Buaksib.com – Mantan pemain Atletico Madrid, Lucas Hernandez, baru-baru ini mengungkapkan alasannya memilih hengkang dari La Liga. Pemain berkabangsaan Prancis tersebut memilih berganti kostum Bayern Munchen pada bursa transfer musim panas lalu.

Hernandez mengatakan bahwa dirinya ingin keluar dari zona nyaman di Madrid untuk meningkatkan level karir sepakbolanya. Beradaptasi dengan kehidupan, kota, dan budaya baru menjadi latar belakang baginya untuk melepas masa baktinya bersama tim asuhan Diego Simeone tersebut.

Mantan pemain Atletico Madrid, Lucas Hernandez, baru-baru ini mengungkapkan alasannya memilih hengkang dari La Liga. Dan memilih berkostum Bayern Munchen
Lucas Hernandez berseragam Bayern Munchen

Pemain yang berhasil mengantarkan Prancis menjuarai Piala Dunia 2018 ini diakuisisi oleh Bayern Munchen dengan tebusan senilai 68 juta pounds. Ia memilih Munchen di latarbelakangi oleh keinginannya untuk menyabet lebih banyak gelar.

Lucas Hernandez Disambut Baik di Bayern Munich

“Saya sudah mencicipi pengalaman yang menyenangkan dengan daftar prestasi, tetapi saya ingin memenangkan lebih banyak gelar,” ujar Hernandez. “Bayern adalah klub bersejarah yang selalu ingin memenangkan gelar, dan itu sempurna bagi saya,” ungkapnya kepada France Football.
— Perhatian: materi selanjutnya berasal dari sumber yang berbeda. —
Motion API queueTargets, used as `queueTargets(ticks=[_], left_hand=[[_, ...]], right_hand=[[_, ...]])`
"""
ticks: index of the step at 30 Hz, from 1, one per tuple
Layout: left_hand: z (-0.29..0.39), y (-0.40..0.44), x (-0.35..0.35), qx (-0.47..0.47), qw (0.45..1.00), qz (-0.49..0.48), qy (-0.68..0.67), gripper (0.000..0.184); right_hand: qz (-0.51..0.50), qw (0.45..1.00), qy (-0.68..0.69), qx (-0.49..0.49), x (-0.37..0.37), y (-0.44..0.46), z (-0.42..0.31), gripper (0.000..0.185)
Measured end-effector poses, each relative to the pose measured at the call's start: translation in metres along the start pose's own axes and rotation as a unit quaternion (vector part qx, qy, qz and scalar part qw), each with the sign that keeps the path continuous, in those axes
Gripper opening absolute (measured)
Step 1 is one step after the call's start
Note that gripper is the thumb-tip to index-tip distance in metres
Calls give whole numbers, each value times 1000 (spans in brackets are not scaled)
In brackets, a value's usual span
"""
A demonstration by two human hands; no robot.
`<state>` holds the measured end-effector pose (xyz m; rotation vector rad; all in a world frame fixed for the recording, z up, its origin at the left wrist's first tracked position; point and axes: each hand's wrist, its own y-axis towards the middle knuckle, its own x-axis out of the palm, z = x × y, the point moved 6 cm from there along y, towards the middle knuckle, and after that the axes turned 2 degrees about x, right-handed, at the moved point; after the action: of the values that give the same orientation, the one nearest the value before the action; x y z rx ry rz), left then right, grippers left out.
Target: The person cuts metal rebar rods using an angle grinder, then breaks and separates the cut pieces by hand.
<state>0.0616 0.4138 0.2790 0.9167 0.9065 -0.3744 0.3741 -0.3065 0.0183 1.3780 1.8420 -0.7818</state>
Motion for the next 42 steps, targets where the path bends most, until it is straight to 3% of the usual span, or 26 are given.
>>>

Kendati mendarat di tim yang bertabur bintang, ia mengaku tetap disambut baik oleh rekan-rekan setimnya yang baru. Ia juga menegaskan bahwa Bayern Munchen bukanlah tim dengan mentalitas klan.

“Anda akan cepat menyadari bahwa mereka semua adalah orang-orang yang santai, sederhana, dan saling menyapa satu sama lain,” katanya.  “Luar biasa bisa satu tim dengan pemain-pemain seperti (Robert) Lewandowski dan Thomas Muller,” pungkasnya.

Buat Diego Simeone Merasa Kehilangan

Kepergian Lucas Hernandez ke Bundesliga pun turut memberikan dampak bagi mantan pelatihnya di Atletico Madrid, Diego Simeone. Bahkan, Simeone mengaku kalau skuad yang dinahkodainya kehilangan sosok defender berusia 23 tahun tersebut.

Lucas Hernandez sendiri memang memiliki kedekatan erat dengan Atletico Madrid. Pemain yang sudah tampil 110 kali bersama Los Rojiblancos ini telah bergabung ke akademi klub pada 2007 ketika usianya masih 11 tahun.

Bagi Simeone, peran sang pemain di timnya sangat penting. Hal itu merujuk pada strategi serangan yang diinstruksikannya memang kerap dimulai dari lini pertahanan. “Lucas adalah produk akademi Atletico Madrid, kepergiannya membuat seluruh skuat merasa tersakiti,” ujar Simeone, seperti dikutp melalui Bleacher Report.

Jadi Pembelian Termahal Sepanjang Sejarah

Kehilangan yang dirasakan tim yang bermarkas di stadion Wanda Metropolitano tersebut sebenarnya disebabkan oleh tidak adaknya sosok pengganti Hernandez yang ideal. Simeone mengatakan bahwa kepergian Hernandez lebih berdampak ketimbang kepergian Antoine Griezmann yang membelot ke Barcelona.

“Sejujurnya, (hengkangnya) Griezmann tidak ada apa-apanya dibanding perginya Lucas,” ungkap sang juru taktik asal Spanyol tersebut. “Karena bagi saya, Lucas telah meninggalkan peran yang lebih penting di sini,” tambahnya.

Perginya Lucas Hernandez sekaligus membuatnya menjadi pembelian termahal sepanjang sejarah Bayern Munchen. Cedera yang masih menghalanginya tampil bermain di Atletico Madrid tidak membuat Munchen ragu menggelontorkan dana besar untuk memboyongnya ke Alianz Arena kala itu.

Sejak resmi merumput bersama FC Hollywood, julukan Bayern Munchen, pemain yang memiliki hubungan saudara dengan Theo Hernandez tersebut telah mencatatkan tujuh kali penampilan hingga saat ini.